Data Integration Logical Design
From MIKE2.0 Methodology
(Redirected from ETL Logical Design)
-> You are here: Data Integration Logical Design
Activity: ETL Logical Design
Objective. The ETL Logical Design provides the key design approach for integrating data from the source to target environment. It is technology independent and is complemented by the ETL Physical Design which defines the implementation using a vendor integration technology.
The terms ETL is used in a logical sense in this design approach, the tasks below could also be applied to middleware that is more focused on real-time integration.

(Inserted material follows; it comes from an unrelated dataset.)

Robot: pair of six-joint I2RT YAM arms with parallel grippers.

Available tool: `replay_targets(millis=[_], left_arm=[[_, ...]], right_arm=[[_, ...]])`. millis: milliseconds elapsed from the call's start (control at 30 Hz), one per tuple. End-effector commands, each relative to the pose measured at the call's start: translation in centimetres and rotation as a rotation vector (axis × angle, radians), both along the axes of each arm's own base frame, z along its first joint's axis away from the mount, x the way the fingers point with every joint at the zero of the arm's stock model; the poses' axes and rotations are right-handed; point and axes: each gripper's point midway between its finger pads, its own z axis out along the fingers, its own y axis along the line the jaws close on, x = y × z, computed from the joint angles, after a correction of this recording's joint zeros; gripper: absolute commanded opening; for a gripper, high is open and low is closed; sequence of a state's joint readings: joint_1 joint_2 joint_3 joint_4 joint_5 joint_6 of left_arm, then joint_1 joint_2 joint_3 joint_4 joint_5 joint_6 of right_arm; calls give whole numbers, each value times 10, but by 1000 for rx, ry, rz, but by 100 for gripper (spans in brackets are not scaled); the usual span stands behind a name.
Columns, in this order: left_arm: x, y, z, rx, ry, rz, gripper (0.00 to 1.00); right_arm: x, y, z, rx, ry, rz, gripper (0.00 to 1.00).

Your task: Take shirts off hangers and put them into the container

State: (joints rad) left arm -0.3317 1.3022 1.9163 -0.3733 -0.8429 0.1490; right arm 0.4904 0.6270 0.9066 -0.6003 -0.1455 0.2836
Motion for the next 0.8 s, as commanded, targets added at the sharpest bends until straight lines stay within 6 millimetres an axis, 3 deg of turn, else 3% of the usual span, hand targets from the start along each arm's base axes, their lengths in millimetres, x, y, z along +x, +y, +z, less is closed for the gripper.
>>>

As ETL technologies advance and continue to move to more model-driven development, more of the tasks below will be done within a software tool. They will also more directly involve interactions with Data Profiling, Data Re-Engineering and Metadata Management tools. Many vendors have already moved in this direction. Many clients, however, are still more comfortable with more traditional forms of design documentation (MS Word, Excel) so the team may still need to employ more traditional design strategies. Regardless of the approach, the tasks below generally define the key areas of the design process.
The term "Metadata Repository" is used in this document to mean the collection of metadata as it pertains to ETL. Historically, metadata was captured in spreadsheets and word documents. Ideally, design artefacts will would be stored in an metadata repository that is part of an integration suite or a centralised hub.
Many of these tasks can be performed in parallel – they are more representative of the key aspects to be covered in the logical ETL design than a stepwise list of tasks to be performed. Logical design may be broken up into several documents (often by information subject area) or ideally in a centralised design repository.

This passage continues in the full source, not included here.